The COVID-19 pandemic has thrown up many surprises, but none as sickening as the political right pretending to care about people’s mental health.
No-one is in doubt about the toll lockdowns take on the community and especially on those who suffer mental health issues. They are an extreme health measure that the majority understand, but struggle to deal with. You can accept the health advice and still not enjoy it.
Calls for mental health reforms, in particular more funding for Medicare and an overall realignment of the health system, have been made for some time. But they have been largely ignored.
The rise in cost of living has forced many to choose between private health care and necessities, such as rent.
The underfunded public health system is simply not able to deal with specialised mental health services. For years, the Australian Association of Psychologists (AAPi) has reported that they are inundated with people struggling to find support and, when they do, are often unable to pay for it.
Meanwhile, the failures of the public health system have prompted psychologists to complain that they either cannot gain employment or, if they are able to, they are not paid for large periods of time.
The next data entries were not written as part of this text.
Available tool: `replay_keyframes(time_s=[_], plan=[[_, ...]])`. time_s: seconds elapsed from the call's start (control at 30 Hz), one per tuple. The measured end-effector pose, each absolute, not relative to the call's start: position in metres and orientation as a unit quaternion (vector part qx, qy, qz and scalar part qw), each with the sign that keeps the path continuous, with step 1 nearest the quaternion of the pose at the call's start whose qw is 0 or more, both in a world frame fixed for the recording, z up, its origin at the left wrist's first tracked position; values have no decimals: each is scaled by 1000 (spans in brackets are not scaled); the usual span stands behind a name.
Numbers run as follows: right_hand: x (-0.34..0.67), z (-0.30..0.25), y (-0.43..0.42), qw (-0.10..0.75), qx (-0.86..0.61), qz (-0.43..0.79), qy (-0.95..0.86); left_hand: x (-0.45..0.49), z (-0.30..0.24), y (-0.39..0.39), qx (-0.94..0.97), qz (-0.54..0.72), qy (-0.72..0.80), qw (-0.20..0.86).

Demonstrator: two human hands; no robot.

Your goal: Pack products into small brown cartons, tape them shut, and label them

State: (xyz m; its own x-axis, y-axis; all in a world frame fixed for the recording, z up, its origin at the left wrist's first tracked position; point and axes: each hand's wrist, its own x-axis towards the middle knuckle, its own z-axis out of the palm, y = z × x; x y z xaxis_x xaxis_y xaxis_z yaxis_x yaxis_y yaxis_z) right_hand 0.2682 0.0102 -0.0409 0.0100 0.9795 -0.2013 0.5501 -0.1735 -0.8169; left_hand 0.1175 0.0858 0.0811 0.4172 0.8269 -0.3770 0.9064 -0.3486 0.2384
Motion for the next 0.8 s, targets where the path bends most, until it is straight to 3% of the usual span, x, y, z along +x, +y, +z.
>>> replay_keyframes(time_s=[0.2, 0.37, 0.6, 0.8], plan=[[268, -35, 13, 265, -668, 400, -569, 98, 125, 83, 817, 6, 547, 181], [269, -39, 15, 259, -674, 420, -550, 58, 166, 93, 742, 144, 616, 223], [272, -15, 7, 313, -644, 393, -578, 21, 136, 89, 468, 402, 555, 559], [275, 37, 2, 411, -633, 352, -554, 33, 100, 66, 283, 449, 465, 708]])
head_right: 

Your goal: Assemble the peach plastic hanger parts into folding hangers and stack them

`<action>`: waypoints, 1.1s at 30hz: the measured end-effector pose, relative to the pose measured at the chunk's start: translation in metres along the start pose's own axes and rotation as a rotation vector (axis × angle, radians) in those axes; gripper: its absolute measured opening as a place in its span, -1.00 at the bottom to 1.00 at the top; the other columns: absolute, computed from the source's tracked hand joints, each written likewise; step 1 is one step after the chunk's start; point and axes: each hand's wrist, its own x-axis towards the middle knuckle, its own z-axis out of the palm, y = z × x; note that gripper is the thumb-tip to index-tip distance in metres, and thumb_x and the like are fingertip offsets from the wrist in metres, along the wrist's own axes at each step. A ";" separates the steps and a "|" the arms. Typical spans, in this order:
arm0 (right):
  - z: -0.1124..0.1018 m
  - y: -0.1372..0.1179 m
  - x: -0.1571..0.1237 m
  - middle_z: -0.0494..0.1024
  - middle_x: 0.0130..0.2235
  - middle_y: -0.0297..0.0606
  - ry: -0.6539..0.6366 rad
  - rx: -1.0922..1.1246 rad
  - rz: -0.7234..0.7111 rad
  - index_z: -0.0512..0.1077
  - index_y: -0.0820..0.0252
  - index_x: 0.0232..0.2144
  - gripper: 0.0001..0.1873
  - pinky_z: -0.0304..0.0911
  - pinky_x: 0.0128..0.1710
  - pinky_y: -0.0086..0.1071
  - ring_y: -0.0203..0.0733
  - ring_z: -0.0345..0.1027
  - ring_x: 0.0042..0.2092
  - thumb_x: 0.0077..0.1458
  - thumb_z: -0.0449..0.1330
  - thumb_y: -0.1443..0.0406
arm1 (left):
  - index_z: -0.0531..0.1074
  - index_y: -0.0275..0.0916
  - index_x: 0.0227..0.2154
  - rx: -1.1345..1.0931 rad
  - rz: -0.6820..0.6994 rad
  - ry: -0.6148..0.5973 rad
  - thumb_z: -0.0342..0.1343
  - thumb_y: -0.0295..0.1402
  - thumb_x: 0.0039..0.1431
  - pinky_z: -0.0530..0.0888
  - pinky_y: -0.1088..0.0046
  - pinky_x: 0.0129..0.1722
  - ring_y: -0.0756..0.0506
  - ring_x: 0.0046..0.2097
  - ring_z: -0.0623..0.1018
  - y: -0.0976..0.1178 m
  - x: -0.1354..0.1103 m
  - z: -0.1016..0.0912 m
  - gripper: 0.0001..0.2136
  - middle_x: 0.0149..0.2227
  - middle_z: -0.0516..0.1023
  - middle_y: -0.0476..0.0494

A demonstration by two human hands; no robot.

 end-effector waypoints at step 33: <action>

They have pointed to the problem that a provisional psychologist, in the final part of supervised practice, is able to treat private patients, but not through Medicare.
They also want the Medicare rebate to be almost doubled from $87.50 to $150.
The Productivity Commission Report (Volume 1) on Mental Health in June last year highlighted that out-of-pocket expenses for mental health treatment puts people off seeking treatment. By eliminating the cost gap, people on all incomes are encouraged to get the help they require.
These were all well known problems before the pandemic hit, although some pretend this is only now an issue.
For many suffering with mental ill health, the problem is only exacerbated by job cuts and/or job uncertainty.
The rate of people seeking JobSeeker is the second lowest in the Organisation for Economic Co-operation and Development, ahead of only Greece.
The federal government’s pitiful raise of $50 a fortnight announced in February was, according to Peter Whiteford and Bruce Bradbury in The Conversation, “the lowest figure the party believed would be palatable to the public”.
It is hard to believe that a government that has fought hard to keep unemployed people in the financial doldrums now suddenly cares about mental health.
Peta Credlin, former chief advisor to the former prime minister Tony Abbott and now chief Sky News provocateur, said in February that the “welfare lobby”, which argued that the rise was not enough, had got it all wrong. “All anyone capable of working should expect from the taxpayer is a hand up, not a handout”, she said.
Now, Credlin is railing against the Victorian government for inflicting a mental health crisis. Education minister Alan Tudge on August 16 both bemoaned “the enormous mental health impact which school closures and closing down the playgrounds is having on our schoolkids”.
Tudge is the same minister who voted “very strongly” to prohibit those in detention from being able to access their mobile phones.
The Victorian government pledged more than $2 billion towards mental health funding in May, primarily through a levy on big business. Howls of protest erupted from the right-wing media, especially the Herald Sun. At the time, the funding called for by mental health experts was labelled a “waste of money”.
By comparison, before this year, the New South Wales government had committed only $75 million towards mental health. As the Delta variant takes hold of NSW, this is woefully inadequate.
The public health system has many problems, largely because it has been chronically underfunded. The Coalition government would be happy to do away with it — ridding lower income earners of any chance of receiving mental health care — if it could.
The already expensive option of seeing a psychologist would be all but extinguished.
Doctors have been calling for more funding for public health for years. Without this, the system will wither and die. It would lead to a system like in the United States where only the rich get help and the inequality gap expands.
If there really is a shadow pandemic in this country, it is the mental health crisis, which the COVID-19 lockdowns have exacerbated.
Every death from the pandemic, including by suicide, is heartbreaking. Many of the poorest people, who are jobless and lack enough welfare support, are at greatest risk of mental health problems.
For the right to try and use the pandemic crisis to pretend they care about people’s mental health is sickening.